Entries taken from a collection:
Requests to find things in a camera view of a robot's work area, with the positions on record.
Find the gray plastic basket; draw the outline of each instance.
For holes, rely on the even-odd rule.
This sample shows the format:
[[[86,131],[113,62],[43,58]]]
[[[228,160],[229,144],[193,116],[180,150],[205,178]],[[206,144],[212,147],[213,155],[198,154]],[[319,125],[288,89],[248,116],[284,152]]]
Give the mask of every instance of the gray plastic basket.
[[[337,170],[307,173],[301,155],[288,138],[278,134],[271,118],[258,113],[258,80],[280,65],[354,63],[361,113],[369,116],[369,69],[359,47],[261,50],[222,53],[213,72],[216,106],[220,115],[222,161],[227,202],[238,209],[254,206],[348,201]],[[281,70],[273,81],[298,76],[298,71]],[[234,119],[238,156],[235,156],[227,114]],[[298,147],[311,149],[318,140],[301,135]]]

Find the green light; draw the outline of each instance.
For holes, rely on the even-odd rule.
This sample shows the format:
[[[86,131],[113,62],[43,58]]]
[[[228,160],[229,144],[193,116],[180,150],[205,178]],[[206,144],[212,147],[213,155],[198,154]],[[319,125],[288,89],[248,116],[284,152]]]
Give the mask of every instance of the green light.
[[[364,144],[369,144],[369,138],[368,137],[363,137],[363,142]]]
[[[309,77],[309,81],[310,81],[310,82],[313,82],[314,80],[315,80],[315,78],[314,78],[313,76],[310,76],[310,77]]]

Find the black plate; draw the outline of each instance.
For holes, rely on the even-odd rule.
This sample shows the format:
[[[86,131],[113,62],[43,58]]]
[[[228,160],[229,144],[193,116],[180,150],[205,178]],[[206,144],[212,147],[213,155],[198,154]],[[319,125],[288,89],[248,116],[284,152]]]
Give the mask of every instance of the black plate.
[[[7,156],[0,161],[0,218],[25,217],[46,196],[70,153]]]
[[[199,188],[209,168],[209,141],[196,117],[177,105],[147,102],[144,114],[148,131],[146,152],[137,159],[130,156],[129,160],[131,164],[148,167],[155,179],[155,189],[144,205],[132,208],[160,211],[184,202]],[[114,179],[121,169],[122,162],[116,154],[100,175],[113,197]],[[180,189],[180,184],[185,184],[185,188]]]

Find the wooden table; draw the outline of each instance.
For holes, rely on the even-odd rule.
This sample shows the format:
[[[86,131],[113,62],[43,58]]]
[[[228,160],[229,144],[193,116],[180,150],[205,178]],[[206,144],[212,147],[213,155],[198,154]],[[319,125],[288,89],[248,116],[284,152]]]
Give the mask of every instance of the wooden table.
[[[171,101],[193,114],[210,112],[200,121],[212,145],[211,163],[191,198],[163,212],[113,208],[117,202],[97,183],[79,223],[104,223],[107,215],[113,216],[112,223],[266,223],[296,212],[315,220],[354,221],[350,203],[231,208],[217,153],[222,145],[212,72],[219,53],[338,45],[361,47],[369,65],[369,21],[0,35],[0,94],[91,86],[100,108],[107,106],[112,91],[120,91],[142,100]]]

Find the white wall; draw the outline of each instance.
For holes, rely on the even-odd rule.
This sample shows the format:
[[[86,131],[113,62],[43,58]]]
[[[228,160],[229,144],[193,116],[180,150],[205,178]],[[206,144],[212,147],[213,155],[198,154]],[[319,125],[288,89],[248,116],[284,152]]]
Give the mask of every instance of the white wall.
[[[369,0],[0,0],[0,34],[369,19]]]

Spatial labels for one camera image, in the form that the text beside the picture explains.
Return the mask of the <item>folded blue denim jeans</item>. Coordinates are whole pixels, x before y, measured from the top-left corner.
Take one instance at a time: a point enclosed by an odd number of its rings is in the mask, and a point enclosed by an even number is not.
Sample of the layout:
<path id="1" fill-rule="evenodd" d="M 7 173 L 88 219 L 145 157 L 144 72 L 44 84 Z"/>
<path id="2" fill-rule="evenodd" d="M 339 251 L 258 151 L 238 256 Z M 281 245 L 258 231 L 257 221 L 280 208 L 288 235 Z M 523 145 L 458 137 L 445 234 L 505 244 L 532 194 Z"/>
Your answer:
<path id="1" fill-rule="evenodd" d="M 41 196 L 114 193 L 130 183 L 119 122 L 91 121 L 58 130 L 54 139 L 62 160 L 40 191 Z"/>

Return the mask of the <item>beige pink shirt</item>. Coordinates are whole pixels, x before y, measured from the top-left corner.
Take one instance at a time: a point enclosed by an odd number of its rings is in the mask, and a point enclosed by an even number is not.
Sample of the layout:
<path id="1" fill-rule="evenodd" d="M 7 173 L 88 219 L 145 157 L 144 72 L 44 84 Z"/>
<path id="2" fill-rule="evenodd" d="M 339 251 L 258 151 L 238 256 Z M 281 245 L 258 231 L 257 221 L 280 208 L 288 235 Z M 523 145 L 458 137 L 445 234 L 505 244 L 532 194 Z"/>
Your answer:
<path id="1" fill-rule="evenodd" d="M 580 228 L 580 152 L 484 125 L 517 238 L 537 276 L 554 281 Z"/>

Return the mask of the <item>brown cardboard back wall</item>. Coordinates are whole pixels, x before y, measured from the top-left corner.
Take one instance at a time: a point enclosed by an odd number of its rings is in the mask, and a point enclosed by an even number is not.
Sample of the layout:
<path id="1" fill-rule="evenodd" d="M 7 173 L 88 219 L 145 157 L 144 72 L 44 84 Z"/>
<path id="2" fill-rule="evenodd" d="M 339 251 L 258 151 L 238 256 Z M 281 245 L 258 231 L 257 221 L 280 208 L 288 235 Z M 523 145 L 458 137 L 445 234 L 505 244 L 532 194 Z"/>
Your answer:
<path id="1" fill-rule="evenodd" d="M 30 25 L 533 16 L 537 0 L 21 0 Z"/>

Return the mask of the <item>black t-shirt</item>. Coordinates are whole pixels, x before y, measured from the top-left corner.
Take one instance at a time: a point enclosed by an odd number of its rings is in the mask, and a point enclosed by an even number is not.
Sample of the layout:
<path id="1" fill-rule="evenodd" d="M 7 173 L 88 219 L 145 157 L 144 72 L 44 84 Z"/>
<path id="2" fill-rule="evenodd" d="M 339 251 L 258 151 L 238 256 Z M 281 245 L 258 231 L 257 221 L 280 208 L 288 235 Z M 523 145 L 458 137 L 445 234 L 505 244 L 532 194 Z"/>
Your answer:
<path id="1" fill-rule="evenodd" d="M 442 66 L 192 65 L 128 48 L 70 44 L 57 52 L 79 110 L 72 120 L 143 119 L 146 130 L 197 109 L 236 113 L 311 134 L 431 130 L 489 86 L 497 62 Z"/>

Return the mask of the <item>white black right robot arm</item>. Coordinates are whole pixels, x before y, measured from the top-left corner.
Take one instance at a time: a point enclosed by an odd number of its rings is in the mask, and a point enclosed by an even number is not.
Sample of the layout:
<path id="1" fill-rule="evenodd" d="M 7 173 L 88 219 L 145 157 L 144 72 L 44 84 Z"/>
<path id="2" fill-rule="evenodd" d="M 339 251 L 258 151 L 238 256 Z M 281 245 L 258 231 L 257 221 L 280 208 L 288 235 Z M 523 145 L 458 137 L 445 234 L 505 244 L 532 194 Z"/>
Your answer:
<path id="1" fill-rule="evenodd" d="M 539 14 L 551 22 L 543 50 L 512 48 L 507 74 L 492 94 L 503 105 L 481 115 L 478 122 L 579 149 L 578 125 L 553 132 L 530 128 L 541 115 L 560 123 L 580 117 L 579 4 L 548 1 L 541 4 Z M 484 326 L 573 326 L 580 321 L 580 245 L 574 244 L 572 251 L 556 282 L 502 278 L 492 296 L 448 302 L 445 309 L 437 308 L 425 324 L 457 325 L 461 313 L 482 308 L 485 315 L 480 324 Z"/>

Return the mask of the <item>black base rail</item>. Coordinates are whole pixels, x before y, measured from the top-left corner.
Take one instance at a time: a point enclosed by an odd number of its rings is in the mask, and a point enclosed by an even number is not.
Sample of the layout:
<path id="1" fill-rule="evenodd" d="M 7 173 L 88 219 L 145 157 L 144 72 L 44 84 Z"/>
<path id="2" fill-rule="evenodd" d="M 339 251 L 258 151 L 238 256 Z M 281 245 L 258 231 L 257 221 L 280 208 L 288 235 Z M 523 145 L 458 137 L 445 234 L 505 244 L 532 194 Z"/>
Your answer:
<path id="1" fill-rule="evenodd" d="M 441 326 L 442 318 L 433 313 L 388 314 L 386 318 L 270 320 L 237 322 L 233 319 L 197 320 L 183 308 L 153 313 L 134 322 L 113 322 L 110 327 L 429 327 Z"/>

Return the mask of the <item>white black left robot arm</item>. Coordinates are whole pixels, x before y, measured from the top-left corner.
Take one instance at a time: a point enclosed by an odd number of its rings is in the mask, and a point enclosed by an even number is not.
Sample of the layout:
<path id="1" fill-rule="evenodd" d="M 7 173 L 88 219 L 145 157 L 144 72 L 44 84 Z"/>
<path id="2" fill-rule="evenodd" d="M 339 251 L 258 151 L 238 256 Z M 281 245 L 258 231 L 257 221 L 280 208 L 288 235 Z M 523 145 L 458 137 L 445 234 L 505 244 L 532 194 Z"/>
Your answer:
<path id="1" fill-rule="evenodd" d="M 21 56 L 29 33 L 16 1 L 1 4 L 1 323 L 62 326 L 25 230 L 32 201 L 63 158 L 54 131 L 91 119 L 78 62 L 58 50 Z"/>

▶ _Your objective_
Copy each line from the records above that includes the string "Coordinates".

▶ _Your response_
Return the mask of the <item>folded blue denim jeans</item>. Coordinates are whole pixels, x before y, measured from the top-left corner.
Return the mask of the <item>beige pink shirt</item>. Coordinates are whole pixels, x before y, measured from the top-left corner.
Return the mask of the <item>brown cardboard back wall</item>. Coordinates are whole pixels, x before y, measured from the top-left corner.
Return the mask of the <item>black t-shirt</item>. Coordinates are whole pixels, x before y, measured from the top-left corner.
Return the mask of the <item>white black right robot arm</item>. Coordinates are whole pixels, x before y, measured from the top-left corner.
Return the mask of the <item>black base rail</item>. Coordinates are whole pixels, x before y, measured from the top-left corner.
Return the mask of the <item>white black left robot arm</item>. Coordinates are whole pixels, x before y, measured from the top-left corner.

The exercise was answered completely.